GraphQL Initial Thoughts

 I just got my first, simple GraphQL project up and running. And, I wanted to reflect a bit on the experience and my thoughts so far.

Now, I'm starting from the assumption that one of the primary arguments in favor of GraphQL is that it loads exactly what you need, when you need it and nothing more. And that this is one of it's primary advantages over, say, OData or WebAPI.

Frankly, I think that this notion is a load of rubbish.

I see absolutely no reason why you can't do the exact same thing in OData. In fact, you can. And, if you were applying these principles rigorously there would be absolutely no need for filters or projections from the client side API.

The mere existence of filters and projections is a testament that without them, the API could/would return more or different data than you expected.

I suspect that people would argue that they are a necessary evil. That large scale development wouldn't be possible without them. And I don't disagree. Just that the second you add that caveat you've violated the principle that was supposed to make the solution superior in the first place.

And this is absolutely true of what I've seen from GraphQL. 

GraphQL is structured differently and does do some thing better than OData. It also does some things worse. I feel like GraphQL's focus (architecturally) is a huge advantage if you want that control over the results or want to get fancy in how you resolve your relationships.

It isn't that you can't do this in OData. It is just clunkier without any well established principles.

But, most of the GraphQL examples and doc and code I've seen just go and expose tables and their relationships verbatim. And this code is much more cumbersome to build with vanilla GraphQL libraries than it is in OData. 
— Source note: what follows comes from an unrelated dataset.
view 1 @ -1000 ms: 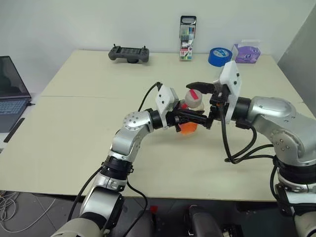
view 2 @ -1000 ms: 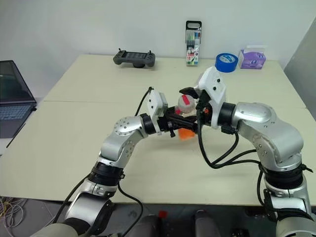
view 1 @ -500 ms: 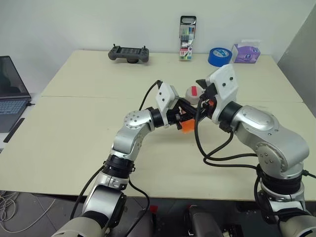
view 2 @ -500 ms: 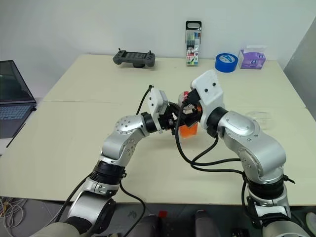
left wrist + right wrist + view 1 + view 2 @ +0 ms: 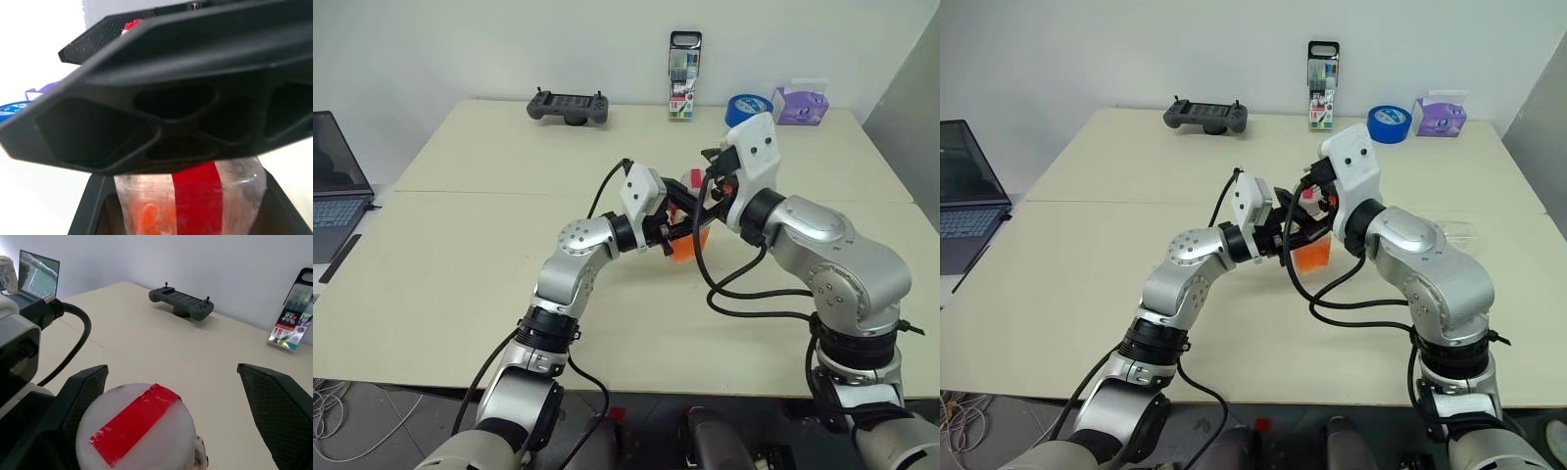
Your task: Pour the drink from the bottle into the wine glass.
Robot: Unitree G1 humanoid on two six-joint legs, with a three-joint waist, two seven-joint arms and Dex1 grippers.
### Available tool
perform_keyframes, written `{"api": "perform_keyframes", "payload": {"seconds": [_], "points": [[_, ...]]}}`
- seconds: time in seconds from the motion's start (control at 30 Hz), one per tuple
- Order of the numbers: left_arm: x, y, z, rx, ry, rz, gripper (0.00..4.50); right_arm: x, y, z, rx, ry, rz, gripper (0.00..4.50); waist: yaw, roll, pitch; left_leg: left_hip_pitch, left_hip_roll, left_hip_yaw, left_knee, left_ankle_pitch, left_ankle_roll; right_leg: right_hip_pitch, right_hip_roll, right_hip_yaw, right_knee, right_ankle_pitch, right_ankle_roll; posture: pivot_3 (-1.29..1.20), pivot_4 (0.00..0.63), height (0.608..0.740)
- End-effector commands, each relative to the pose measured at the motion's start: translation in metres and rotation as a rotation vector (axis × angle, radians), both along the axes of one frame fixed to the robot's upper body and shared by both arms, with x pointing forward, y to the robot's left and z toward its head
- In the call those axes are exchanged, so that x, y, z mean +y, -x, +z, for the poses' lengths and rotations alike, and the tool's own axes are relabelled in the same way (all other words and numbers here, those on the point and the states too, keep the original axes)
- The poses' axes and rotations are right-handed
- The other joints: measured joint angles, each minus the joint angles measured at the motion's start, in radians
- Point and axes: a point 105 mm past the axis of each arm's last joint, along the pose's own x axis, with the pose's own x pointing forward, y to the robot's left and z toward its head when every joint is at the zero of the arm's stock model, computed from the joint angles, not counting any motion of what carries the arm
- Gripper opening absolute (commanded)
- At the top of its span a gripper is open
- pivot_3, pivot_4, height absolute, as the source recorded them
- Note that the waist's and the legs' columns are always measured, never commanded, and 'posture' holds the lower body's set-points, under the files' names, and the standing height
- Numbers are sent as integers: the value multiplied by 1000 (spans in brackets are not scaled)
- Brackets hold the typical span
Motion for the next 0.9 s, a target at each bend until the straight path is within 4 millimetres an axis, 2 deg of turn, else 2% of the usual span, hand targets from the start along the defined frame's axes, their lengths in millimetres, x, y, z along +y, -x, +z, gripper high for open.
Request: {"api": "perform_keyframes", "payload": {"seconds": [0.03,0.37,0.63,0.9], "points": [[0,5,12,-50,19,-16,1743,-27,-2,20,-55,-56,-80,4500,0,0,0,0,0,0,0,0,0,0,0,0,0,0,0,0,150,740],[0,3,12,-50,16,-13,1743,-49,5,13,-24,-17,-85,4500,0,0,0,0,0,0,0,0,0,0,0,0,0,0,0,0,150,740],[0,2,12,-50,10,-16,1743,-46,22,10,-11,14,25,4500,0,0,0,0,0,0,0,0,0,0,0,0,0,0,0,0,150,740],[0,2,12,-51,6,-20,1743,-44,43,-2,37,70,156,4500,0,0,0,0,0,1,0,0,0,0,0,0,0,0,0,0,150,740]]}}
At which point, unless there is something in particular about one framework or the other which adds a tangible benefit it seems like it would make more sense to stick with the simpler one. Which, if the focus isn't on the strengths of GraphQL and you're going to add libraries to effectively turn it into OData-lite, then I would say OData is the winner.

Now... that being said, I imagine that there is a tangible benefit: familiarity. And, I think that is a perfectly acceptable answer. My problem is that virtually no one seems willing to admit it.

Perhaps my tune will change. I'm going to stick with GraphQL for this project (it is mostly a learning exercise at this stage anyway). And I'm still a beginner by any metric on the topic. Given the size and scale of the project, I think I can get away with making the calls precisely as descriptive as they need to maximize performance.